> [TASK REQUIREMENTS]: In the records below, one line contains "Where is the right". Print that line and every line after it exactly, down to the final one.

++++++++

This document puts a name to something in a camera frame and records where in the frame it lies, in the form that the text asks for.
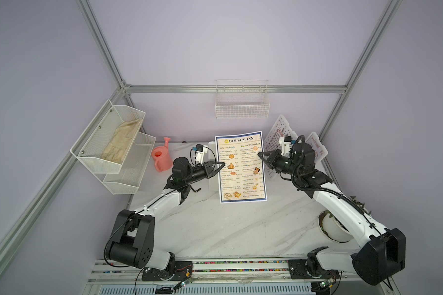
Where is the upper white mesh shelf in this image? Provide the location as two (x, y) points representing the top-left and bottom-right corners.
(70, 100), (146, 174)

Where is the white mesh shelf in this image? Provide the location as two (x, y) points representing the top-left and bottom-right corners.
(70, 100), (146, 174)
(97, 132), (156, 195)

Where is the potted green plant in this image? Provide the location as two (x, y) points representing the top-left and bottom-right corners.
(315, 192), (370, 245)

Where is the large dim sum menu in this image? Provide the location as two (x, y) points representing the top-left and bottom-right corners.
(215, 131), (267, 204)

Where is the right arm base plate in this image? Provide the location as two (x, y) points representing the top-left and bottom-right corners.
(287, 247), (340, 280)

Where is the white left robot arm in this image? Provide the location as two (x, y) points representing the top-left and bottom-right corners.
(103, 157), (225, 274)

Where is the dotted table price menu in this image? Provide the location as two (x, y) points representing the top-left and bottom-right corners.
(263, 115), (298, 151)

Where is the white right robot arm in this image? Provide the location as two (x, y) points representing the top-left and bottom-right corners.
(258, 135), (406, 286)

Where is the large white board front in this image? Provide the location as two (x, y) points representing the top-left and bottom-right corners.
(258, 115), (298, 160)

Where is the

++++++++

> [WRITTEN ANSWER]:
Where is the right arm base plate in this image? Provide the location as two (x, y) points representing the top-left and bottom-right corners.
(287, 247), (340, 280)

Where is the white left robot arm in this image? Provide the location as two (x, y) points representing the top-left and bottom-right corners.
(103, 157), (225, 274)

Where is the dotted table price menu in this image? Provide the location as two (x, y) points representing the top-left and bottom-right corners.
(263, 115), (298, 151)

Where is the white right robot arm in this image? Provide the location as two (x, y) points representing the top-left and bottom-right corners.
(258, 135), (406, 286)

Where is the large white board front in this image? Provide the location as two (x, y) points representing the top-left and bottom-right corners.
(258, 115), (298, 160)

Where is the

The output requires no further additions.